The Angel of Thursday had been summoned when several hundred pounds of mangy, half-starved bone and glowing, lamp like eyes had tackled Sam to the forest floor, prompting an instinctive psychic lashing out in response. The trees were flattened like unruly hair in a gale, the ground rumbled ominously. Blue-grey eyes had widened almost imperceptibly upon arrival, then the angel had moved in a whirl of shadow-cloaked wings and tan leather as Dean shouted for him to help, to get the damn furball off Sam before the teeth sink in-

They'd run out of bullets. Rock salt roared, then slowly dimmed to a trickle, then dried up in supply altogether as the surge of white grains exploded out the barrel end of shotguns and pistols, smearing a white-hot wave of heat across the gash Dean had made in its' side with his knife, and still the werewolf lunged and snarled, jaws snapping by a tan neck as Sam kicked and swore, slamming the butt of an emptied rifle into the socket of its' left eye-

The world had blasted apart in a mushroom cloud of light and sound, and Dean, having been flung backwards like a rag doll into a nearby tree, had shut his eyes instinctively, huddling into a ball to keep from having his eyes burned out of his skull as he shouted at Sam to not look, don't look and for the briefest second, the vessel Jimmy Novak had flickered like the grainy image of an old home video as the angel let loose and for a split second Dean could see, even through both his closed eyes and interlocking fingers over that, a searing light that cleansed the air with an ozone-crisp burn-

When Sam had called out for him, Dean had known it was alright to open his eyes, but the sight of the clearing still stole away his breath. The whole area had become an instantaneous clearing, barely ringed by a far-out, jagged ring of burnt, blackened trees with limbs thrown, cracked and askew, like broken shards of glass from a window that a rock had gone through. The werewolf was gone, reduced to nothing more than scattered ash, slowly blowing away in flakes of grey dust in the wind. The ground was hot beneath his singed shoes, burnt clean of old grass and with boiling earth, and Sam was there, leaning against a tree at the far edge for support, clutching a bundled up trench coat in the crook of his uninjured arm with a look of almost absurd confusion and worry.
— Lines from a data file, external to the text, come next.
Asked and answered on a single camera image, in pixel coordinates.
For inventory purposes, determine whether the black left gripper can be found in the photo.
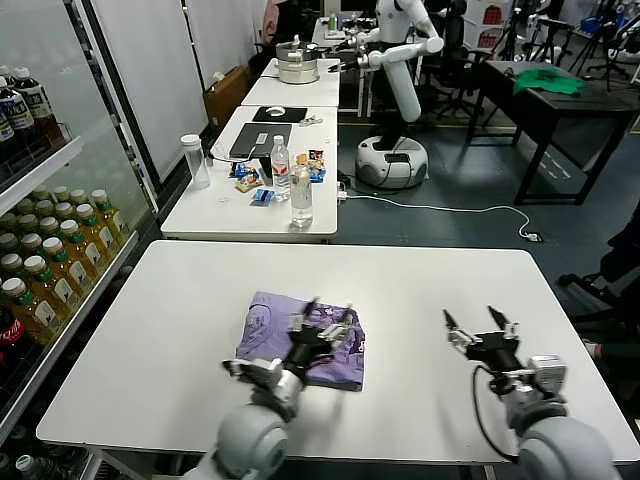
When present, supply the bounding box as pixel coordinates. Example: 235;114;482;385
283;298;356;375

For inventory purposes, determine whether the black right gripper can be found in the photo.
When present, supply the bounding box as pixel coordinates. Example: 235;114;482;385
441;304;527;377

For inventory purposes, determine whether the purple t-shirt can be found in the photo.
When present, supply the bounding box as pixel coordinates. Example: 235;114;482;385
234;291;369;393

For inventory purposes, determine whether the person in black clothes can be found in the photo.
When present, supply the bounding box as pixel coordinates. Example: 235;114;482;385
582;219;640;401

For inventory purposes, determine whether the black swivel chair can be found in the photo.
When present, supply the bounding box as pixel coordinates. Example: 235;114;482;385
557;272;619;322

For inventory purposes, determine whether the clear bottle white flip lid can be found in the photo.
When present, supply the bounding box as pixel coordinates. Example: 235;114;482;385
289;166;315;230

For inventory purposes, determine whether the large white desk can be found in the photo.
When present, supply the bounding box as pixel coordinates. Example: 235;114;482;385
160;106;340;239

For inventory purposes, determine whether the red label water bottle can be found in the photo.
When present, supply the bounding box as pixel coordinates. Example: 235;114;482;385
270;135;293;203

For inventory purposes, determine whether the black laptop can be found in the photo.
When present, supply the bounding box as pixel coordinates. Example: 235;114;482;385
228;122;294;161

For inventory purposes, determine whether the black mouse pad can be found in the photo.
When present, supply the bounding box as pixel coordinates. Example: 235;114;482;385
251;105;309;125

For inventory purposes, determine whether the clear tumbler white lid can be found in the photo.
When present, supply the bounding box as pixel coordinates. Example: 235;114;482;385
180;134;212;192

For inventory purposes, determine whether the small white desk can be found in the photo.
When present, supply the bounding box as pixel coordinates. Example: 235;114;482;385
241;57;342;109

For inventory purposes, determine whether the cardboard box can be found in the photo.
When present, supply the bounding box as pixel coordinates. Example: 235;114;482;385
203;66;254;130

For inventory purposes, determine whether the black table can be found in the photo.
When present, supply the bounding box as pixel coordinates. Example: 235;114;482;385
467;59;640;207

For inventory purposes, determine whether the white humanoid robot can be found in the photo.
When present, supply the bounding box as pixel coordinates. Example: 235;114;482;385
327;0;446;190

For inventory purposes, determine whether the green cloth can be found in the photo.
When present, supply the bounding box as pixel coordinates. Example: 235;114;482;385
513;67;591;96

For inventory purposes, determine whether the black office chair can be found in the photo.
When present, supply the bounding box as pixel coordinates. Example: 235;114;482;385
422;0;494;122

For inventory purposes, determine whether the glass door drinks cooler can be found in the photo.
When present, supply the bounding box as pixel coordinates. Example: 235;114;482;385
0;0;167;451

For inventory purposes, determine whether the white shelf rack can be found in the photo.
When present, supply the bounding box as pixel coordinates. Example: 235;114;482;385
462;0;507;51

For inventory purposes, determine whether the person in pink top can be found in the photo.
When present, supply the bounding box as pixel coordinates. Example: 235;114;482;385
263;0;284;47

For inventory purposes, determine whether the red cola bottle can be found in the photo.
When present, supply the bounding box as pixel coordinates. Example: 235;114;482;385
0;307;39;362

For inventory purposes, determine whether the green cap bottle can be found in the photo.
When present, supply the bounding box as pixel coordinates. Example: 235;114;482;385
14;454;62;480

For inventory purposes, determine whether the dark tea bottle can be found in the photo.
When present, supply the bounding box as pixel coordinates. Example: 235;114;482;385
0;74;35;164
12;67;65;149

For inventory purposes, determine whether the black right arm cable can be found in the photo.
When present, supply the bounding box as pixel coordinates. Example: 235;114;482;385
469;364;522;462

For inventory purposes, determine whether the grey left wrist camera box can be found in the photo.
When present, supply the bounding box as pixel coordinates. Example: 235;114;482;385
221;356;285;387

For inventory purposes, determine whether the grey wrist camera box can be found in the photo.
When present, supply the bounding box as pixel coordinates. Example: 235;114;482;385
526;354;570;400
221;356;285;387

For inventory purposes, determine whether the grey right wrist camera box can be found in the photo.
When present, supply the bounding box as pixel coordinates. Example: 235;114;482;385
526;354;570;400

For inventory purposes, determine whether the white floor cable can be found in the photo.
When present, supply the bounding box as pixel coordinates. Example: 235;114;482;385
344;192;532;237

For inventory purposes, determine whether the black charger cable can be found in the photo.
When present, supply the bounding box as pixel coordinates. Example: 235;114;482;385
204;142;251;167

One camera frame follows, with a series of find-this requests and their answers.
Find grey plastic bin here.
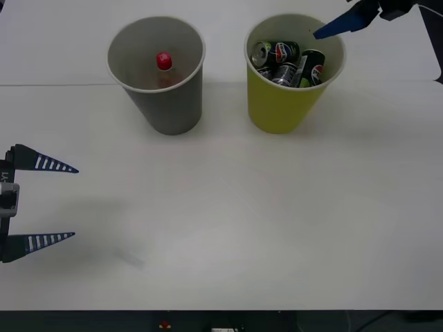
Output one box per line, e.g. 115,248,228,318
106,16,206,136

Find black and silver can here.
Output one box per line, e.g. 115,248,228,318
257,62,302,89

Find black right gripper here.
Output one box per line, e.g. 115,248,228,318
313,0,413,40

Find yellow-green plastic bin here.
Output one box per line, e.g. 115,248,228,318
243,13,347,135

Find small bottle with red cap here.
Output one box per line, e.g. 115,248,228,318
155,51,181,89

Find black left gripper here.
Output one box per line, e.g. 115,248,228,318
0,144,80,264

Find dark robot torso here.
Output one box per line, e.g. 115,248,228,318
0,310,443,332

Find black can with green spots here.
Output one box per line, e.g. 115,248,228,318
297,49,327,88
251,39,301,67
Wordlessly, he'd held out the mass of fabric, and it had taken Dean, still dazed with the angelic equivalent of a small hydrogen bomb, a few seconds to understand.

When it finally registered, he'd pointed wordlessly in the direction of the Impala, feeling suddenly as if he'd lost the ability to accurately express what he'd just witnessed.
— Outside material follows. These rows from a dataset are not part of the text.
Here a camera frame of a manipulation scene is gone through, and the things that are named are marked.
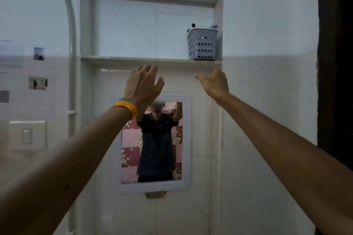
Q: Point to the white framed wall mirror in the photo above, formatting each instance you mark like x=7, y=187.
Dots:
x=132, y=146

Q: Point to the person's right hand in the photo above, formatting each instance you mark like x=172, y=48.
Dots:
x=216, y=84

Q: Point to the white marble niche shelf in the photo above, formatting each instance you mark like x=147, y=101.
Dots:
x=110, y=60

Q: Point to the yellow wristband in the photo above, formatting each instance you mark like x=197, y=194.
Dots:
x=127, y=106

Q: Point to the person's right thumb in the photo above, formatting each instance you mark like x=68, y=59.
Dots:
x=200, y=76

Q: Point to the white wall pipe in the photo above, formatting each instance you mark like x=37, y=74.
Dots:
x=73, y=50

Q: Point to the brass mirror bracket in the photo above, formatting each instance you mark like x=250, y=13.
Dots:
x=155, y=195

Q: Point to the person's left forearm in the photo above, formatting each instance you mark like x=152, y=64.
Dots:
x=69, y=166

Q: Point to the white light switch plate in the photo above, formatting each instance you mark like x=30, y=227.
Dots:
x=27, y=135

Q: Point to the person's left hand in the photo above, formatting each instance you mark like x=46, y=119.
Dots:
x=140, y=88

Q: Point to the person's left thumb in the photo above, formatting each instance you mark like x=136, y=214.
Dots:
x=160, y=84

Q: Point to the grey perforated plastic basket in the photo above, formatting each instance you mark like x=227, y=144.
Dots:
x=202, y=44

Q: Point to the person's right forearm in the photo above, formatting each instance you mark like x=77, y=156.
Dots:
x=275, y=155

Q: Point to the small picture wall tile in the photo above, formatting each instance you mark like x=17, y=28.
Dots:
x=39, y=54
x=4, y=96
x=38, y=83

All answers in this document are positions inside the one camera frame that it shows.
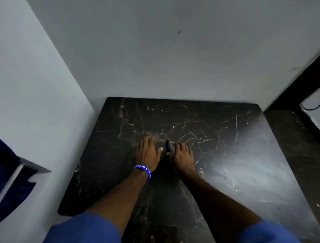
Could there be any person's right hand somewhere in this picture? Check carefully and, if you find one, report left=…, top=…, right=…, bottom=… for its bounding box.
left=167, top=142, right=196, bottom=176

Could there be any person's left forearm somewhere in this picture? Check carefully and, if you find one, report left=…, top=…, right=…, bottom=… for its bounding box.
left=86, top=171, right=150, bottom=237

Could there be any thin black cable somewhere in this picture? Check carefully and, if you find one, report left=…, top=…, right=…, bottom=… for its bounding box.
left=299, top=102, right=320, bottom=111

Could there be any blue and white chair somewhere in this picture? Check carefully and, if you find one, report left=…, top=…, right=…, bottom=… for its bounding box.
left=0, top=138, right=52, bottom=223

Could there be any person's right forearm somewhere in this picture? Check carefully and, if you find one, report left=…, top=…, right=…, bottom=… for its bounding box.
left=179, top=170, right=263, bottom=234

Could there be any blue printed wristband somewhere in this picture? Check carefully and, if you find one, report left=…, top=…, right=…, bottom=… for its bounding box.
left=133, top=164, right=152, bottom=180

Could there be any person's left hand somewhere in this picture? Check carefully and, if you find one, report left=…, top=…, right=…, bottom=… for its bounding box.
left=134, top=136, right=165, bottom=173

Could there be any blue shirt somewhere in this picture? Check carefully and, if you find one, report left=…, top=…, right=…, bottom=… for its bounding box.
left=42, top=212, right=301, bottom=243
Now, after several hours of bandaging, weapons cleaning, and trying to figure out what to do, all Dean could really think as he took in the events of the day was He's so damn small.
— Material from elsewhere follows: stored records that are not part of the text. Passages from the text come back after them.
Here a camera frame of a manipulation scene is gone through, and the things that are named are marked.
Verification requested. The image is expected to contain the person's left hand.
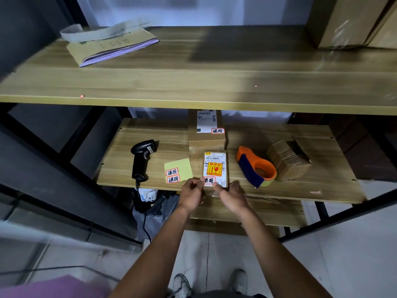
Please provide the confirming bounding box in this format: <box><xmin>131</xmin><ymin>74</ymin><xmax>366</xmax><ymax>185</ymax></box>
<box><xmin>179</xmin><ymin>178</ymin><xmax>206</xmax><ymax>212</ymax></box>

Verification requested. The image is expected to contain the yellow sticker backing sheet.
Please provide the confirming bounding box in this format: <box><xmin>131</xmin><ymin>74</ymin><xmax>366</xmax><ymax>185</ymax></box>
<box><xmin>164</xmin><ymin>158</ymin><xmax>193</xmax><ymax>185</ymax></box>

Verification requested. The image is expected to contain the pink cloth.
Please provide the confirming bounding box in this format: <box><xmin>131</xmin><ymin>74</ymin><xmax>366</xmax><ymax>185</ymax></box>
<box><xmin>0</xmin><ymin>275</ymin><xmax>120</xmax><ymax>298</ymax></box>

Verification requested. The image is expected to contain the white labelled parcel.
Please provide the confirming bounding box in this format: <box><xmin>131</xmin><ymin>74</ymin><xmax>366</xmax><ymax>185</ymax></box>
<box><xmin>138</xmin><ymin>188</ymin><xmax>159</xmax><ymax>203</ymax></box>

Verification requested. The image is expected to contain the stack of flat cardboard boxes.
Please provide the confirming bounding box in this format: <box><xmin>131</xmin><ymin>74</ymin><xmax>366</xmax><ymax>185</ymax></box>
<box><xmin>266</xmin><ymin>136</ymin><xmax>312</xmax><ymax>181</ymax></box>

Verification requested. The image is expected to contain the wooden shelf rack black frame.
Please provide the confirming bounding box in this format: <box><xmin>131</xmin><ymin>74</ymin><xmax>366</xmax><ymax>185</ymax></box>
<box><xmin>0</xmin><ymin>25</ymin><xmax>397</xmax><ymax>244</ymax></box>

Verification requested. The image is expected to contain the person's right forearm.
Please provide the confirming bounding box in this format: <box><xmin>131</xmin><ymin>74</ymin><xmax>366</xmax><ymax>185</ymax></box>
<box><xmin>237</xmin><ymin>211</ymin><xmax>335</xmax><ymax>298</ymax></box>

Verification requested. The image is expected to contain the black scanner cable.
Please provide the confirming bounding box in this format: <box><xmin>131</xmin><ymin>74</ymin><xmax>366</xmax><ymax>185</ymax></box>
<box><xmin>134</xmin><ymin>179</ymin><xmax>153</xmax><ymax>243</ymax></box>

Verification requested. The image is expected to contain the person's right shoe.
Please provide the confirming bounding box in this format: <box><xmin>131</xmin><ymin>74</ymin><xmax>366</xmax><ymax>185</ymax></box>
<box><xmin>228</xmin><ymin>269</ymin><xmax>248</xmax><ymax>295</ymax></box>

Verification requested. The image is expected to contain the black barcode scanner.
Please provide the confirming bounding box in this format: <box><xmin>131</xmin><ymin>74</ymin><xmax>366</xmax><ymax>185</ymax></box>
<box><xmin>130</xmin><ymin>139</ymin><xmax>156</xmax><ymax>182</ymax></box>

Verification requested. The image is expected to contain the person's left shoe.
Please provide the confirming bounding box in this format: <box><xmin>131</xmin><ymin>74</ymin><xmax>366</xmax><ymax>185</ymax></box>
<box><xmin>171</xmin><ymin>274</ymin><xmax>192</xmax><ymax>298</ymax></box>

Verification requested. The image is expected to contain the white paper strip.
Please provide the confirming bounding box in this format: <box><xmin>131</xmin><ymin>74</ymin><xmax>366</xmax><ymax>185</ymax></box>
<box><xmin>60</xmin><ymin>18</ymin><xmax>151</xmax><ymax>43</ymax></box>

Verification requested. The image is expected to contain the orange and blue tape dispenser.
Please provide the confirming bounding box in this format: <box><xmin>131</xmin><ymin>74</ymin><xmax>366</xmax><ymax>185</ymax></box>
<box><xmin>236</xmin><ymin>146</ymin><xmax>277</xmax><ymax>188</ymax></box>

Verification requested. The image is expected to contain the person's left forearm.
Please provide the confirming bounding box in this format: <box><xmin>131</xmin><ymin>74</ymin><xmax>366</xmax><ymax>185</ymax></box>
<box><xmin>109</xmin><ymin>208</ymin><xmax>191</xmax><ymax>298</ymax></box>

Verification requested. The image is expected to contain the person's right hand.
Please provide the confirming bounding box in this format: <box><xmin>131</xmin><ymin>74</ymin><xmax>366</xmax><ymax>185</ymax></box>
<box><xmin>212</xmin><ymin>180</ymin><xmax>250</xmax><ymax>216</ymax></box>

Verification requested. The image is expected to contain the grey plastic mailing bag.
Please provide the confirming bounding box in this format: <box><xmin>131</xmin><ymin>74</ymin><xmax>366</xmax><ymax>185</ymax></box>
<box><xmin>133</xmin><ymin>191</ymin><xmax>181</xmax><ymax>242</ymax></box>

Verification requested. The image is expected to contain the small labelled cardboard box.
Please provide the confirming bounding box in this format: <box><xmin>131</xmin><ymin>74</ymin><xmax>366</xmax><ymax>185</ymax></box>
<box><xmin>189</xmin><ymin>146</ymin><xmax>230</xmax><ymax>196</ymax></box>

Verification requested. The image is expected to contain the yellow form pad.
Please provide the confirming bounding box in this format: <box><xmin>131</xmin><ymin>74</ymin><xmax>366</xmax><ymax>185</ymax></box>
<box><xmin>66</xmin><ymin>28</ymin><xmax>160</xmax><ymax>68</ymax></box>

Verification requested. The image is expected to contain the large labelled cardboard box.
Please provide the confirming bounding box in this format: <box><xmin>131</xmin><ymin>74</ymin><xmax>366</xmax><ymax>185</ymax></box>
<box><xmin>187</xmin><ymin>109</ymin><xmax>227</xmax><ymax>149</ymax></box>

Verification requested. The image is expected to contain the person's shoe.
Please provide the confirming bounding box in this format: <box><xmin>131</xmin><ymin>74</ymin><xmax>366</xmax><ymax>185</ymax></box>
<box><xmin>228</xmin><ymin>269</ymin><xmax>248</xmax><ymax>295</ymax></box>
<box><xmin>171</xmin><ymin>274</ymin><xmax>192</xmax><ymax>298</ymax></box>

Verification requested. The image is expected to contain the big brown cardboard carton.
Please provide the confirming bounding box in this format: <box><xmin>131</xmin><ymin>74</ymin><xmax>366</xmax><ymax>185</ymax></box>
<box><xmin>367</xmin><ymin>3</ymin><xmax>397</xmax><ymax>50</ymax></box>
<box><xmin>305</xmin><ymin>0</ymin><xmax>397</xmax><ymax>49</ymax></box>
The trench coat had been molded into a sort of makeshift nest in the backseat, the sleeping bag pressed around securely to keep the mound of fabric in place. Nestled inside, the angel looked both comically tiny and achingly vulnerable, a tiny bundle of moon-blanched skin and a thick, sleep-mussed head of dark hair. Tiny, chubby fists were tucked beneath a soft, rounded chin, silvery clouds of mist flickering in and out of existence as fast as dying candle flames as the infant angel breathed deeply. A tiny set of wings, petal-soft and black as graveyard dirt in the deep South, flickered in the half-shadows of the Impala's interior, folding against the little angel's back like a protective shield.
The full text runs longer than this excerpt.